▼

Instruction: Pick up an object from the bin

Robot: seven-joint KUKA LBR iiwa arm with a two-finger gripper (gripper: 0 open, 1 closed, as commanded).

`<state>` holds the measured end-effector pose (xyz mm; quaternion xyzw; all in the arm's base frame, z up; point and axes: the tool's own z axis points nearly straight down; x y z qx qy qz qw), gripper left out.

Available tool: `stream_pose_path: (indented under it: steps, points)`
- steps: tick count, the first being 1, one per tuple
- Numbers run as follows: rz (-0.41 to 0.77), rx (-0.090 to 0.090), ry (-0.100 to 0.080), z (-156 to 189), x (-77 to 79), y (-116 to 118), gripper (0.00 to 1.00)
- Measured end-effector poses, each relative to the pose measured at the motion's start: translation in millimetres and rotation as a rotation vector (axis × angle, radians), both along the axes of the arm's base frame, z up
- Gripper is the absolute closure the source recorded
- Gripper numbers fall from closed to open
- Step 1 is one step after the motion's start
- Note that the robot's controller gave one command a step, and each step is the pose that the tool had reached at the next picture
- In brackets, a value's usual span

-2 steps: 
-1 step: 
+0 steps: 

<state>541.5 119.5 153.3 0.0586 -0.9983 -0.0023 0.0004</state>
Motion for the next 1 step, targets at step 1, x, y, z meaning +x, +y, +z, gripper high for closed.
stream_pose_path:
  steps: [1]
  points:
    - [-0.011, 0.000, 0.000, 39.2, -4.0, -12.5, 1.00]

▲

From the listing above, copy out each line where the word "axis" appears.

`<state>` holds the measured end-effector pose (xyz mm; quaternion xyzw; all in the arm's base frame, z up; point and axes: the tool's own z axis points nearly straight down; x y z qx qy qz qw), gripper left out.
- Measured end-effector poses, each relative to the pose measured at the motion's start: translation in millimetres and rotation as a rotation vector (axis × angle, radians), both along the axes of the arm's base frame, z up

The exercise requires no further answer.